Agriculture and nutrition

Recently, there has been a lot of emphasis on the linkages between agriculture and nutrition, which can be improved by three entry points. The first of these is in ensuring inclusiveness and equity in agriculture that can be achieved by increasing agricultural productivity in rainfed and resource-poor areas. This in turn will help raise the productivity and income of small and marginal farmers. The bulk of the rural poor, as well as small and marginal farmers, live in such resource-poor areas, where undernutrition is largely prevalent. The second is in policies to diversify diet in order to improve micronutrients and the third is in having agricultural policies to empower women. In all this, it must not be forgotten that climate change poses a major challenge to agriculture.

This year is the International Year of Family Farming; it needs to be noted that Dr. M.S. Swaminathan has often mentioned the importance of family farming in offering an effective and an economic solution to ensuring that every person has access to nutritious food. Biofortication is one way of having access to micronutrients. According to Prof. Swaminathan, we should also help promote naturally biofortified crops such as sweet potato, moringa (drumsticks), bread fruit and various berries which are rich in micronutrients such as iron, zinc, vitamin A and vitamin C.

The importance of sanitation and safe drinking water in reducing malnutrition is well known. Therefore, ensuring improvements in sanitation is urgently needed as it is a big predictor of malnutrition.

It is heartening to see that social protection programmes have helped in improving nutrition. Further, the strengthening of social protection programmes like ICDS, PDS, mid-day meal schemes and MGNREGA are needed to achieve nutrition security. Although delivery systems have improved in programmes like PDS, the leakages are still high.

A recent survey of women and child welfare does not give us the numbers at the State level. This must be noted as figures for 2005-06 show that the proportion of children who are underweight is high in States such as Madhya Pradesh (60.3 per cent), Jharkhand (59.2 per cent), Bihar (59 per cent), Chhattisgarh (52 per cent) and Uttar Pradesh (47.3 per cent). Therefore, there is a need to focus on these States.

The consequences of undernutrition are well known. Stunting and undernutrition are the main contributing factors for child mortality, disability and disease. There are also the harmful effects of an inadequate intake of specific micronutrients essential for brain development and the nervous system. For example, iron deficiency is known to affect a child’s performance in school. In short, “hidden hunger” has to be reduced.

In conclusion, it has to be recognised that ignoring hunger and malnutrition will have significant costs to any country’s development.

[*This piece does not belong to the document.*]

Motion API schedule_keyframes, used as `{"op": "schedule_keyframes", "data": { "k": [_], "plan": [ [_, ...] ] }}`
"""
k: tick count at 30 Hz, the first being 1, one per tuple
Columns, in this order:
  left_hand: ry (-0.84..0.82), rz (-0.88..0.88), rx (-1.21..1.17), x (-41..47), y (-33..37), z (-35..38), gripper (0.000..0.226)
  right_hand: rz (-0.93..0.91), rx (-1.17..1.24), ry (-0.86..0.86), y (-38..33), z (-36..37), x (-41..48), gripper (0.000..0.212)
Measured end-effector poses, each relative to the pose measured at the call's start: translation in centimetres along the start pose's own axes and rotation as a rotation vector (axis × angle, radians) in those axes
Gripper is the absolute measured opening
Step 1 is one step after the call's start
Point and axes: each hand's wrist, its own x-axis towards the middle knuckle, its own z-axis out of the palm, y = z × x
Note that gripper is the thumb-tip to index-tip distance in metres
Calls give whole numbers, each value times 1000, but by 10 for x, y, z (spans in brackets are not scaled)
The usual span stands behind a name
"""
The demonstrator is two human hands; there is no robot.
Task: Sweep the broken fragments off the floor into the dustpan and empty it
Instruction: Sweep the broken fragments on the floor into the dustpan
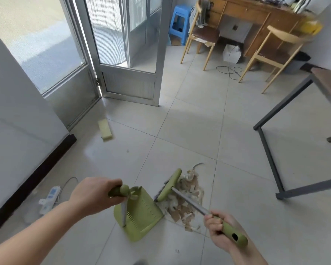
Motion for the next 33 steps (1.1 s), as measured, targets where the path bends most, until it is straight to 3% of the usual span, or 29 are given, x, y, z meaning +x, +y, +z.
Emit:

Nutrition improvement has both intrinsic and instrumental value. Some estimates indicate that there is a 2 to 3 per cent GDP loss due to low productivity. The returns to investments in food and nutrition are quite high. Every dollar spent on interventions to reduce stunting is estimated to generate about $20-$30 in economic returns. The government should understand the intrinsic value to people and instrumental value of nutrition in terms of GDP gain and returns to investment. Countries like China, Brazil and Vietnam have been successful in reducing malnutrition. Evidence of recent success shows that India is also capable of reducing undernutrition. Therefore, some urgency needs to be shown by the government and others concerned in order to eliminate hunger and malnutrition particularly among children and women.